Пробуждение – цветение – увядание – новая жизнь.
Возле невиданного аттракциона беспрерывно толпилась публика. Всем хотелось получить гладкий плод, внутри которого билось крошечное магическое сердечко. Яблоко было прозрачным, и обычно спрятанное в артефактах естество Истинного света вызывало у людей неизменный восторг.
Когда я бралась за артефакт для академии, не задумывалась, что потом мне придется пожать сотни чужих рук, с неизменной улыбкой выдерживать неоднозначную реакцию незнакомых людей на рубец от темной руны, отвечать на десятки бестактных и тактичных вопросов о рунических плетениях, использованных в создании магии.
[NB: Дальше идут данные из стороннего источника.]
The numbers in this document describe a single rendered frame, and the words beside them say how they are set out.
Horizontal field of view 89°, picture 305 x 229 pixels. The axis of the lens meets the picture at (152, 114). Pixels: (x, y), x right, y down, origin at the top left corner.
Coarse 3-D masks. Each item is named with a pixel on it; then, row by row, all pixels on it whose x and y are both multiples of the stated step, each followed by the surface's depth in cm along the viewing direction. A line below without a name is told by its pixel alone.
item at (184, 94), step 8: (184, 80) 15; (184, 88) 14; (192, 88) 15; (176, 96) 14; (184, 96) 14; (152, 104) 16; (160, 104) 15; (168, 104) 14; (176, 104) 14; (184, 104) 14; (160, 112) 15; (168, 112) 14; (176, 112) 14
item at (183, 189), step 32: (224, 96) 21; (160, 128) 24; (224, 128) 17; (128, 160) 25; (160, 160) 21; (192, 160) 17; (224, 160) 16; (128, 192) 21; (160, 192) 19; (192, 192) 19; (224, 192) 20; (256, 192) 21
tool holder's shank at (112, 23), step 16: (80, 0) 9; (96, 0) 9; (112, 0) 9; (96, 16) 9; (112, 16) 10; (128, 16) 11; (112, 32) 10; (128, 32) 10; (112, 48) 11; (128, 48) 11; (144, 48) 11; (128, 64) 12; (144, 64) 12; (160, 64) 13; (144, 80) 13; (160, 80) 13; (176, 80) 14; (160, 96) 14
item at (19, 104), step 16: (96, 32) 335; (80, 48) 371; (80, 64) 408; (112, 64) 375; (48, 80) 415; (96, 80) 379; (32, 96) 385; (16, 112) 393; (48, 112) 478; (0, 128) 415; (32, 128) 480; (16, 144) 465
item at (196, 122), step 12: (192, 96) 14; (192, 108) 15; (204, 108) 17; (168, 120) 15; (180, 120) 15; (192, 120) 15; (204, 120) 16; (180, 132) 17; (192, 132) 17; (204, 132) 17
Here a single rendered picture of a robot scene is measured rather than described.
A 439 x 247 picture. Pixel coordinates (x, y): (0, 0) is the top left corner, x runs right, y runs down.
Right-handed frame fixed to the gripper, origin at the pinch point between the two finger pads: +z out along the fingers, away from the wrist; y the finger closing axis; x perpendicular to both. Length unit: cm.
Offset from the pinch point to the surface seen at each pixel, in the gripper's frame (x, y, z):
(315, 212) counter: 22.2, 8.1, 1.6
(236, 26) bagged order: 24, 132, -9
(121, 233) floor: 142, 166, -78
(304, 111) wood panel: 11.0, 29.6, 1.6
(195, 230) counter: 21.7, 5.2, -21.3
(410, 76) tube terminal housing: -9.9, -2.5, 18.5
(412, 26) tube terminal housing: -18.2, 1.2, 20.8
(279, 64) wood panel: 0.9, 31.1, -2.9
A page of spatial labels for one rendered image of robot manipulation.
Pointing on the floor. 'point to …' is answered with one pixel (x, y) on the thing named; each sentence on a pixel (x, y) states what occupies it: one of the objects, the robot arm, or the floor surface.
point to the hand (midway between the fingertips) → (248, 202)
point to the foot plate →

Прятаться в учебных лабораториях, обсуждать магию с сокурсниками или наставником было просто, но выйти на публику, показать себя миру, не скрываясь под безликим именем Лерой, оказалось настоящим потрясением. Я чувствовала себя голой и снова, как в Белом замке, доказывала миру, что академическая девчонка, притащенная на огромную выставку, вовсе не стрекотавшая бессмыслицу канарейка, а состоявшийся артефактор.
К вечеру казалось, что из меня выпили все соки. Разыскивая ректора, чтобы извиниться и уехать пораньше домой, я заглянула в зал с «Древом Жизни» и обнаружила напротив артефакта высокого мужчину в узком полупальто. Заложив руки за спину, он внимательно разглядывал излучавшую неяркое золотистое свечение яблоню. Внутренности завязались крепким узлом, колени ослабели, а внутри заклокотало от неразумной, но почти невыносимой радости.
В мой мир снова вернулся Кайден.
Я тихо подошла и встала рядом. Он был одет в сшитый на заказ по теветским лекалам костюм. Кашемировое черное пальто казалось неуместным в начале осени, но в Абрисе-то уже заканчивался сезон листопадов. И выглядел Кайден взрослым элегантным университетским профессором. Тем самым, кто сгинул много месяцев назад во время Расхождения.
– Здравствуй, Валерия, – произнес он, но не повернул головы – продолжал изучать дерево.
– Протяни к нему руку, – предложила я.
Темным ведунам, тем более паладинам, было чревато прикасаться к светлым артефактам. Вдруг тряхнет магическим разрядом? Однако Вудс без колебаний протянул руку, тем самым выказывая мне полное доверие. Невольно я заметила, что знак обручения исчез. Видимо, наследник темного клана сумел справиться с временными трудностями.
От человеческого тепла в магическом дереве вспыхнула жизнь. Сначала распустился цветок, потом лепестки медленно опали, один из них лег на широкую мужскую ладонь и испарился, осыпавшись золотистой пыльцой, а на ветке стремительно налилось яблоко с крошечным сердечком, трепыхавшимся в стеклянной толще.
– Я могу его взять?
– Конечно.
Кайден сорвал плод и поднес к глазам, вглядываясь в пульсирующее зернышко. Сокращения были ритмичные, настроенные руной и никак не связаны со мной. После часов, сделанных для Кайдена, я больше не желала ни с кем делиться собственным светом.